The gastric bypass procedure
Gastric bypass is one of the most common types of bariatric surgery. Many surgeons prefer gastric bypass surgery because it generally has fewer complications than do other weight-loss surgeries. that helps you lose weight by changing how your stomach and small intestine handle the food you eat. After the surgery, your stomach will be smaller. You will feel full with less food. The food you eat will no longer go into some parts of your stomach and small intestine that absorb food.
Creation of a small, (15–30 mL/1–2 tbsp) thumb-sized pouch from the upper stomach, accompanied by bypass of the remaining stomach (about 400 mL and variable). This restricts the volume of food which can be eaten. The stomach may simply be partitioned (like a wall between two rooms in a house or two office cubicles next to each other with a partition wall in between them – and typically by the use of surgical staples), or it may be totally divided into two separate/separated parts (also with staples). Total division (separate/separated parts) is usually advocated to reduce the possibility that the two parts of the stomach will heal back together (“fistulize”) and negate the operation.
Re-construction of the GI tract to enable drainage of both segments of the stomach. The particular technique used for this reconstruction produces several variants of the operation, differing in the lengths of small intestine used, the degree to which food absorption is affected, and the likelihood of adverse nutritional effects. Usually, a segment of the small bowel (called the alimentary limb) is brought up to the proximal remains of the stomach.
Gastric bypass, Roux en-Y (RYGB, proximal)
Graphic of a gastric bypass using a Roux-en-Y anastomosis. The transverse colon is not shown so that the Roux-en-Y can be clearly seen. The variant seen in this image is retrocolic, retrogastric, because the distal small bowel that joins the proximal segment of stomach is behind the transverse colon and stomach.

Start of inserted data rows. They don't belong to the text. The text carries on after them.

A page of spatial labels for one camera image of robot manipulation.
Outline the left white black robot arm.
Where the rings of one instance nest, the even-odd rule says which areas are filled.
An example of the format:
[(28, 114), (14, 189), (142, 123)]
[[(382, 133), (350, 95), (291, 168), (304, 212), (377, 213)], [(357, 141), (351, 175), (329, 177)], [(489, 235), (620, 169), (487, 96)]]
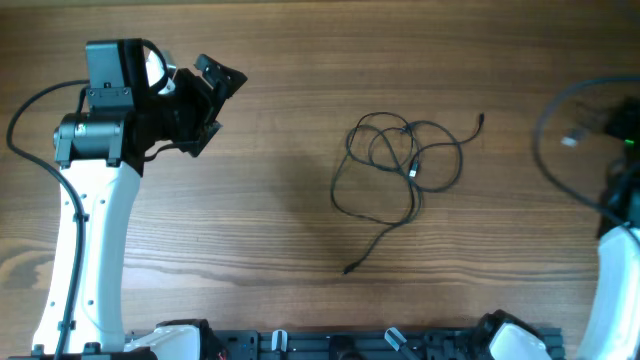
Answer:
[(200, 55), (172, 68), (141, 38), (91, 41), (79, 101), (55, 129), (45, 164), (61, 187), (47, 303), (34, 359), (225, 359), (204, 320), (161, 323), (128, 341), (121, 289), (127, 228), (145, 165), (166, 150), (198, 156), (246, 76)]

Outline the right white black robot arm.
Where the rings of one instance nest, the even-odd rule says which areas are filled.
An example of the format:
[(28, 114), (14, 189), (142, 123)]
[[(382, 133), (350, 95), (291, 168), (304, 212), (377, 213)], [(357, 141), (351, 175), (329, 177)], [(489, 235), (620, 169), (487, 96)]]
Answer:
[(610, 215), (598, 228), (599, 275), (579, 359), (639, 357), (639, 99), (627, 97), (602, 127), (623, 155), (607, 168), (599, 205)]

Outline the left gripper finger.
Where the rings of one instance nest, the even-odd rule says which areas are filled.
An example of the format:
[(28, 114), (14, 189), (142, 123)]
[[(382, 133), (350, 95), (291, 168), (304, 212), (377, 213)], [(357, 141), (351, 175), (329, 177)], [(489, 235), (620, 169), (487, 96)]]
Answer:
[(177, 142), (176, 146), (181, 152), (188, 153), (191, 157), (196, 158), (221, 128), (222, 124), (218, 121), (205, 124), (189, 139)]
[(205, 54), (197, 57), (195, 68), (202, 72), (202, 78), (223, 100), (231, 98), (248, 80), (244, 73), (224, 66)]

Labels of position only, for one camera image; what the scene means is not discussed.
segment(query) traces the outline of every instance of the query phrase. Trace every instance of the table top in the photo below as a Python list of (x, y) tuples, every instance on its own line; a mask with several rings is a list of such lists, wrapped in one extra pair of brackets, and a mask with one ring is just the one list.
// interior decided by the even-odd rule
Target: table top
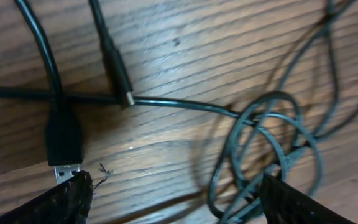
[[(64, 90), (110, 93), (87, 1), (29, 2), (47, 33)], [(101, 6), (134, 95), (210, 102), (241, 111), (273, 90), (298, 49), (293, 46), (321, 18), (324, 4), (103, 0)], [(334, 26), (334, 40), (342, 91), (339, 112), (329, 126), (358, 107), (358, 2)], [(304, 109), (309, 128), (321, 120), (332, 100), (326, 52), (323, 41), (317, 41), (285, 87)], [(0, 86), (49, 88), (31, 31), (8, 0), (0, 0)], [(104, 178), (100, 163), (114, 170), (95, 191), (90, 223), (216, 221), (205, 205), (205, 189), (232, 118), (148, 106), (73, 108), (85, 135), (83, 169), (94, 182)], [(48, 110), (47, 102), (0, 99), (0, 215), (56, 184), (45, 153)], [(278, 121), (268, 120), (266, 125), (277, 136), (287, 135)], [(253, 143), (244, 162), (246, 175), (271, 157), (272, 150), (259, 143)], [(358, 118), (319, 144), (319, 150), (326, 173), (315, 199), (358, 223)], [(289, 183), (304, 190), (313, 177), (314, 160), (307, 153), (290, 172)], [(221, 181), (231, 178), (223, 175)], [(229, 189), (222, 197), (235, 193)]]

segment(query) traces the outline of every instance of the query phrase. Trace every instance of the tangled cable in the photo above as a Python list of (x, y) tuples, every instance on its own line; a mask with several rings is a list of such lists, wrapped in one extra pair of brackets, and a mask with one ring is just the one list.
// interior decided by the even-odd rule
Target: tangled cable
[[(334, 133), (338, 132), (345, 125), (353, 121), (358, 115), (358, 109), (356, 109), (342, 123), (336, 125), (328, 131), (324, 131), (326, 125), (334, 116), (340, 99), (340, 85), (333, 50), (333, 40), (331, 37), (331, 26), (356, 1), (357, 0), (348, 0), (347, 2), (342, 2), (342, 4), (336, 6), (333, 0), (328, 0), (326, 15), (324, 16), (323, 20), (318, 24), (318, 31), (315, 32), (312, 37), (306, 41), (306, 43), (295, 55), (294, 59), (290, 62), (283, 76), (281, 77), (278, 86), (276, 87), (276, 90), (270, 93), (266, 93), (251, 102), (243, 112), (238, 113), (235, 111), (228, 110), (222, 106), (188, 100), (176, 100), (157, 97), (133, 97), (135, 105), (139, 106), (168, 106), (192, 110), (210, 111), (224, 116), (230, 116), (236, 119), (236, 122), (234, 123), (229, 133), (229, 136), (226, 139), (224, 148), (219, 155), (208, 187), (208, 206), (212, 214), (219, 218), (219, 223), (245, 223), (246, 221), (262, 214), (263, 210), (260, 204), (260, 200), (257, 196), (257, 191), (258, 184), (262, 180), (263, 173), (270, 173), (279, 167), (280, 173), (278, 175), (278, 178), (285, 180), (287, 178), (288, 172), (295, 165), (295, 162), (309, 148), (313, 151), (313, 154), (316, 159), (316, 178), (314, 180), (313, 185), (308, 190), (307, 194), (313, 195), (313, 193), (315, 193), (318, 189), (323, 176), (323, 160), (320, 152), (318, 151), (317, 143), (327, 139)], [(23, 90), (0, 87), (0, 97), (22, 98), (26, 100), (50, 100), (54, 102), (53, 105), (55, 105), (57, 108), (64, 107), (62, 105), (64, 105), (66, 101), (71, 103), (102, 103), (111, 105), (120, 103), (120, 101), (116, 97), (111, 95), (63, 93), (62, 84), (60, 83), (60, 77), (56, 69), (52, 51), (50, 50), (46, 35), (44, 34), (41, 25), (39, 24), (37, 18), (35, 17), (26, 0), (15, 0), (15, 2), (23, 13), (23, 16), (25, 17), (27, 23), (30, 25), (37, 44), (39, 45), (39, 50), (41, 51), (44, 65), (47, 69), (48, 77), (50, 78), (52, 92), (50, 93), (49, 91), (43, 90)], [(320, 122), (318, 127), (314, 131), (310, 132), (303, 126), (303, 114), (298, 103), (296, 102), (294, 97), (292, 97), (288, 93), (283, 92), (282, 90), (298, 61), (311, 47), (313, 42), (319, 38), (324, 38), (328, 45), (329, 67), (332, 75), (334, 88), (333, 102), (331, 103), (328, 112), (325, 114), (323, 120)], [(272, 112), (272, 108), (278, 100), (284, 100), (291, 103), (295, 112), (295, 116), (293, 118), (285, 114)], [(264, 103), (267, 104), (264, 112), (255, 112), (255, 110)], [(280, 143), (275, 139), (273, 134), (270, 133), (268, 129), (265, 129), (262, 126), (266, 118), (278, 118), (295, 127), (296, 131), (294, 133), (293, 141), (289, 148), (289, 153), (287, 155), (284, 153), (285, 151), (282, 149)], [(241, 145), (239, 142), (240, 137), (243, 133), (243, 130), (248, 127), (252, 128), (252, 132), (249, 134), (249, 137), (246, 142)], [(241, 164), (244, 160), (246, 152), (250, 148), (252, 140), (258, 134), (261, 134), (271, 144), (273, 150), (277, 155), (278, 160), (277, 162), (267, 166), (262, 173), (256, 175), (252, 180), (248, 180), (242, 174)], [(303, 136), (303, 139), (306, 140), (305, 142), (300, 142), (301, 136)], [(223, 162), (227, 158), (230, 161), (234, 183), (239, 193), (235, 196), (230, 206), (228, 206), (225, 211), (222, 211), (215, 205), (214, 201), (216, 200), (216, 188), (219, 180), (219, 175), (223, 168)], [(243, 200), (246, 200), (247, 205), (233, 212), (233, 210), (237, 208), (239, 202)]]

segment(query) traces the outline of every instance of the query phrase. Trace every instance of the usb connector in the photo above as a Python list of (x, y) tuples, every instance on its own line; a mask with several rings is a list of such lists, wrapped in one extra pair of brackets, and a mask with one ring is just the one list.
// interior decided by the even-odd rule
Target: usb connector
[(64, 181), (72, 178), (77, 172), (80, 171), (80, 168), (81, 164), (55, 166), (57, 184), (61, 184)]

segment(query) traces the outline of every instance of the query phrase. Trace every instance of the dark spot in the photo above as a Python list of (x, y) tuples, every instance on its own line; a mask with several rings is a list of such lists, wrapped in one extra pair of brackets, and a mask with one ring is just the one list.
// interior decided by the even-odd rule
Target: dark spot
[(179, 38), (175, 38), (175, 39), (173, 39), (172, 40), (172, 42), (173, 42), (173, 44), (174, 44), (174, 46), (176, 47), (176, 46), (178, 46), (179, 44), (180, 44), (180, 40), (179, 40)]

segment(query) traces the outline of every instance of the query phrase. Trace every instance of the wooden table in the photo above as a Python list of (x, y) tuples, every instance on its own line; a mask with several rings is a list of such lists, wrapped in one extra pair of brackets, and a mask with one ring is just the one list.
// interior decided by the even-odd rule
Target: wooden table
[[(30, 3), (48, 35), (64, 89), (109, 93), (86, 0)], [(283, 57), (321, 17), (324, 2), (103, 0), (101, 5), (135, 95), (241, 110), (274, 88), (293, 53)], [(335, 25), (334, 36), (342, 101), (330, 126), (358, 107), (358, 3)], [(285, 89), (305, 109), (310, 128), (331, 102), (325, 52), (322, 41), (316, 43)], [(0, 86), (48, 89), (34, 38), (10, 0), (0, 0)], [(55, 185), (43, 136), (48, 110), (46, 102), (0, 99), (0, 215)], [(96, 189), (90, 223), (215, 221), (204, 205), (204, 190), (232, 119), (145, 106), (121, 111), (118, 106), (75, 105), (75, 111), (86, 137), (84, 170), (95, 182), (104, 178), (99, 163), (115, 173)], [(268, 125), (283, 135), (276, 121)], [(266, 150), (254, 145), (248, 161), (265, 156)], [(315, 199), (358, 223), (358, 119), (319, 146), (326, 173)], [(259, 167), (252, 165), (252, 170)], [(292, 170), (290, 183), (304, 190), (313, 180), (313, 167), (309, 153)]]

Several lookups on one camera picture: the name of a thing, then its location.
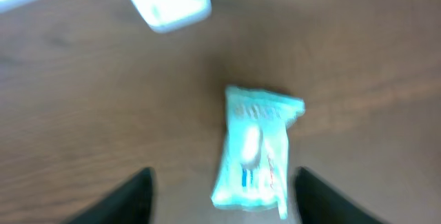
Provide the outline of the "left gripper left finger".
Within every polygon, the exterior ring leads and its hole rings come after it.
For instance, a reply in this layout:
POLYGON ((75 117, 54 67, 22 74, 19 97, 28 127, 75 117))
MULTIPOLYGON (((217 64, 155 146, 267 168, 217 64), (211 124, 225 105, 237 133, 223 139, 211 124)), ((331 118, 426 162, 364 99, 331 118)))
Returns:
POLYGON ((145 167, 68 224, 148 224, 154 206, 154 170, 145 167))

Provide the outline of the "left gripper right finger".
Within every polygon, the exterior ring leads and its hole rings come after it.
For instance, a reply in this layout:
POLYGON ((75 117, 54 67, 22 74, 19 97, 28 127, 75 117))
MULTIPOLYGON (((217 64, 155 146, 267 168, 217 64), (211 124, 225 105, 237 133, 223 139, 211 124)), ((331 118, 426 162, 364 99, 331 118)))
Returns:
POLYGON ((384 221, 345 198, 307 167, 299 167, 293 181, 304 224, 383 224, 384 221))

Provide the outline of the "light green candy packet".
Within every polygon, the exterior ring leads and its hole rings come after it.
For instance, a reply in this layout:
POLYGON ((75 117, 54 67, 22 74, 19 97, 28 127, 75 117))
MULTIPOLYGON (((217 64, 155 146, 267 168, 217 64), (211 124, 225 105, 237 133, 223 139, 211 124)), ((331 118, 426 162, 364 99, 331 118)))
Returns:
POLYGON ((305 113, 302 99, 229 86, 226 135, 211 200, 220 209, 276 208, 287 218, 287 131, 305 113))

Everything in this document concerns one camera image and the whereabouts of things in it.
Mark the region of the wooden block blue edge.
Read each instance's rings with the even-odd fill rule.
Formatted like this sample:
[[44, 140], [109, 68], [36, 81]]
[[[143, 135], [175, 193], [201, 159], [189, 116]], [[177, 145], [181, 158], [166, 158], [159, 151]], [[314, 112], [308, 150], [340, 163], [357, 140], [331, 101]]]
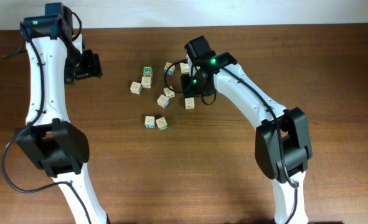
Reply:
[[160, 95], [157, 99], [157, 104], [161, 106], [162, 108], [167, 108], [170, 104], [170, 99], [165, 95]]

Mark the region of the wooden block green side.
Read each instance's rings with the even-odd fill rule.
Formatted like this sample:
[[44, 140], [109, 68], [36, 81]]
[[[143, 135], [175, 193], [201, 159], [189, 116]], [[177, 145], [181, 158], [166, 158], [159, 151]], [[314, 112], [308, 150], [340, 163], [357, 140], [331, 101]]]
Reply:
[[156, 120], [156, 125], [160, 131], [168, 128], [168, 124], [165, 117], [158, 118]]

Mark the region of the wooden block blue side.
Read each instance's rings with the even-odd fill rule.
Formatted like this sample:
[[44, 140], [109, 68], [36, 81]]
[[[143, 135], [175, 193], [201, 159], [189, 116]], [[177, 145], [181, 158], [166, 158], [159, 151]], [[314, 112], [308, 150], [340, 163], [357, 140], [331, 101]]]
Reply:
[[155, 128], [155, 117], [154, 116], [145, 116], [144, 120], [144, 127], [145, 128]]

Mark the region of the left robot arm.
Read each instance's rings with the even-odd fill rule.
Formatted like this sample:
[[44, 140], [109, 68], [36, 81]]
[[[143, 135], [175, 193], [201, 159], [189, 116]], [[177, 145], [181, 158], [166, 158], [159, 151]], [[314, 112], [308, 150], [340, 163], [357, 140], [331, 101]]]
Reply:
[[77, 15], [61, 2], [47, 3], [45, 14], [20, 24], [31, 69], [31, 97], [26, 125], [17, 142], [34, 166], [60, 187], [76, 223], [109, 223], [93, 189], [86, 135], [71, 124], [65, 86], [76, 80], [101, 78], [98, 54], [86, 49], [73, 32]]

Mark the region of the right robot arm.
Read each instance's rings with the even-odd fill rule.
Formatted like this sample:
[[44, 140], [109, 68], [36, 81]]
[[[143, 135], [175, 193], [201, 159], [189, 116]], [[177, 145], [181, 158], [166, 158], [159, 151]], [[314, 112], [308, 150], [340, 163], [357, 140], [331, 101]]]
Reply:
[[303, 186], [313, 151], [305, 113], [270, 98], [232, 55], [216, 54], [204, 36], [184, 48], [189, 64], [189, 74], [181, 79], [184, 95], [220, 93], [240, 110], [255, 129], [257, 165], [273, 186], [275, 223], [308, 223]]

Illustration of Roux-en-Y gastric bypass surgery
This variant is the most commonly employed gastric bypass technique, and is by far the most commonly performed bariatric procedure worldwide. The small intestine is divided approximately 45 cm (18 in) below the lower stomach outlet and is re-arranged into a Y-configuration, enabling outflow of food from the small upper stomach pouch via a “Roux limb”. In the proximal version, the Y-intersection is formed near the upper (proximal) end of the small intestine. The Roux limb is constructed using 80–150 cm (31–59 in) of the small intestine, preserving the rest (and the majority) of it from absorbing nutrients. The patient will experience very rapid onset of the stomach feeling full, followed by a growing satiety (or “indifference” to food) shortly after the start of a meal.
Gastric bypass, Roux en-Y (RYGB, distal)
The small intestine is normally 6–10 m (20–33 ft) in length. As the Y-connection is moved further down the gastrointestinal tract, the amount available to fully absorb nutrients is progressively reduced, traded for greater effectiveness of the operation. The Y-connection is formed much closer to the lower (distal) end of the small intestine, usually 100–150 cm (39–59 in) from the lower end, causing reduced absorption (malabsorption) of food: primarily of fats and starches, but also of various minerals and the fat-soluble vitamins. The unabsorbed fats and starches pass into the large intestine, where bacterial actions may act on them to produce irritants and malodorous gases. These larger effects on nutrition are traded for a relatively modest increase in total weight loss.
Mini-gastric bypass (MGB)
A mini gastric bypass creates a long narrow tube of the stomach along its right border (the lesser curvature). A loop of the small gut is brought up and hooked to this tube at about 180 cm from the start of the intestine
Numerous studies show that the loop reconstruction works more safely when placed low on the stomach, but can be a disaster when placed adjacent to the esophagus. Today thousands of “loops” are used for surgical procedures to treat gastric problems such as ulcers, stomach cancer, and injury to the stomach. The mini gastric bypass uses the low set loop reconstruction and thus has rare chances of bile reflux.
The MGB has been suggested as an alternative to the Roux en-Y procedure due to the simplicity of its construction, and is becoming more and more popular because of low risk of complications and good sustained weight loss. It has been estimated that 15.4% of weight loss surgery in Asia is now performed via the MGB technique.
Endoscopic duodenal-jejunal bypass
This technique has been clinically researched since the mid-2000s. It involves the implantation of a duodenal-jejunal bypass liner between the beginnings of the duodenum first portion of the small intestine from the stomach, the secondary stage of the small intestine. This prevents the partially digested food from entering the first and initial part of the secondary stage of the small intestine, mimicking the effects of the biliopancreatic portion of Roux en-Y gastric bypass surgery. Despite a handful of serious adverse events such as gastrointestinal bleeding, abdominal pain, and device migration — all resolved with device removal — initial clinical trials have produced promising results in the treatment’s ability to improve weight loss and glucose homeostasis outcomes.
Gastric bypass can provide long-term weight loss. The amount of weight you lose depends on your type of surgery and your change in lifestyle habits. It may be possible to lose 60 percent, or even more, of your excess weight within two years.